● PROBLEM TO WORK ON:
The listing is to be duplicated in full, exactly as written.

● STORED DATA:
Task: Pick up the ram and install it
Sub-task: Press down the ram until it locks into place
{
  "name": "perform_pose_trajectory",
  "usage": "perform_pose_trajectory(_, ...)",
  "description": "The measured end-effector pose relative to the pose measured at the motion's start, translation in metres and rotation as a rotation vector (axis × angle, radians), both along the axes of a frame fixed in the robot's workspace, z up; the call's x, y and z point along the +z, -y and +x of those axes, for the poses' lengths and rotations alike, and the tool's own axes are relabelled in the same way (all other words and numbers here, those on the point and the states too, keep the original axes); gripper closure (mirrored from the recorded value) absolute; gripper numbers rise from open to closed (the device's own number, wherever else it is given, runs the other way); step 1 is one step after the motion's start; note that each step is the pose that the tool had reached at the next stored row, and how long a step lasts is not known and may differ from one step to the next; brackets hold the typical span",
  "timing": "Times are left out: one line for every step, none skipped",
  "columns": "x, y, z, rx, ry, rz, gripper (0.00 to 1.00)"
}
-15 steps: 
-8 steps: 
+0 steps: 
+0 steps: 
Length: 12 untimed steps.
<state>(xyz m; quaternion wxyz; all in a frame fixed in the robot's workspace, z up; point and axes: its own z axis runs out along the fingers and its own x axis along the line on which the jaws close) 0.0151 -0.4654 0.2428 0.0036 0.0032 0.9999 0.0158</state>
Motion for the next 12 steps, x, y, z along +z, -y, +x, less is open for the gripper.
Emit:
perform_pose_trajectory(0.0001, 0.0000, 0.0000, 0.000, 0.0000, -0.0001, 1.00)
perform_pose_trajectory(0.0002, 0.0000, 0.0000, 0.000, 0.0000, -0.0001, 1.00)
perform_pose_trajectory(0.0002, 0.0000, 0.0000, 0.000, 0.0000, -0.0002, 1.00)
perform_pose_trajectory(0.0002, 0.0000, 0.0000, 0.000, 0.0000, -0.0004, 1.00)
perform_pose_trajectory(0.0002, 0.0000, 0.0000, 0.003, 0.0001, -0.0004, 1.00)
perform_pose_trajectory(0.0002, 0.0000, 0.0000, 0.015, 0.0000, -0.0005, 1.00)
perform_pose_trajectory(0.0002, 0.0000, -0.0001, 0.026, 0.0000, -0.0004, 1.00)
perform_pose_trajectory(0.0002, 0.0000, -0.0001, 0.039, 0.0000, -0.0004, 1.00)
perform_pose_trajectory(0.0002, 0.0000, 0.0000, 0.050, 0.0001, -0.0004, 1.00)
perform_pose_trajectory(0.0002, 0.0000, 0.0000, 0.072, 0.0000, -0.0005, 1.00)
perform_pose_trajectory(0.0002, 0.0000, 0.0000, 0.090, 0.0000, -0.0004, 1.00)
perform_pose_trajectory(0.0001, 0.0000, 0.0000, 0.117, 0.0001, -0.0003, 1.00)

● EXERCISE SOLUTION:
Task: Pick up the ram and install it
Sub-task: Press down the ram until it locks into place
{
  "name": "perform_pose_trajectory",
  "usage": "perform_pose_trajectory(_, ...)",
  "description": "The measured end-effector pose relative to the pose measured at the motion's start, translation in metres and rotation as a rotation vector (axis × angle, radians), both along the axes of a frame fixed in the robot's workspace, z up; the call's x, y and z point along the +z, -y and +x of those axes, for the poses' lengths and rotations alike, and the tool's own axes are relabelled in the same way (all other words and numbers here, those on the point and the states too, keep the original axes); gripper closure (mirrored from the recorded value) absolute; gripper numbers rise from open to closed (the device's own number, wherever else it is given, runs the other way); step 1 is one step after the motion's start; note that each step is the pose that the tool had reached at the next stored row, and how long a step lasts is not known and may differ from one step to the next; brackets hold the typical span",
  "timing": "Times are left out: one line for every step, none skipped",
  "columns": "x, y, z, rx, ry, rz, gripper (0.00 to 1.00)"
}
-15 steps: 
-8 steps: 
+0 steps: 
+0 steps: 
Length: 12 untimed steps.
<state>(xyz m; quaternion wxyz; all in a frame fixed in the robot's workspace, z up; point and axes: its own z axis runs out along the fingers and its own x axis along the line on which the jaws close) 0.0151 -0.4654 0.2428 0.0036 0.0032 0.9999 0.0158</state>
Motion for the next 12 steps, x, y, z along +z, -y, +x, less is open for the gripper.
Emit:
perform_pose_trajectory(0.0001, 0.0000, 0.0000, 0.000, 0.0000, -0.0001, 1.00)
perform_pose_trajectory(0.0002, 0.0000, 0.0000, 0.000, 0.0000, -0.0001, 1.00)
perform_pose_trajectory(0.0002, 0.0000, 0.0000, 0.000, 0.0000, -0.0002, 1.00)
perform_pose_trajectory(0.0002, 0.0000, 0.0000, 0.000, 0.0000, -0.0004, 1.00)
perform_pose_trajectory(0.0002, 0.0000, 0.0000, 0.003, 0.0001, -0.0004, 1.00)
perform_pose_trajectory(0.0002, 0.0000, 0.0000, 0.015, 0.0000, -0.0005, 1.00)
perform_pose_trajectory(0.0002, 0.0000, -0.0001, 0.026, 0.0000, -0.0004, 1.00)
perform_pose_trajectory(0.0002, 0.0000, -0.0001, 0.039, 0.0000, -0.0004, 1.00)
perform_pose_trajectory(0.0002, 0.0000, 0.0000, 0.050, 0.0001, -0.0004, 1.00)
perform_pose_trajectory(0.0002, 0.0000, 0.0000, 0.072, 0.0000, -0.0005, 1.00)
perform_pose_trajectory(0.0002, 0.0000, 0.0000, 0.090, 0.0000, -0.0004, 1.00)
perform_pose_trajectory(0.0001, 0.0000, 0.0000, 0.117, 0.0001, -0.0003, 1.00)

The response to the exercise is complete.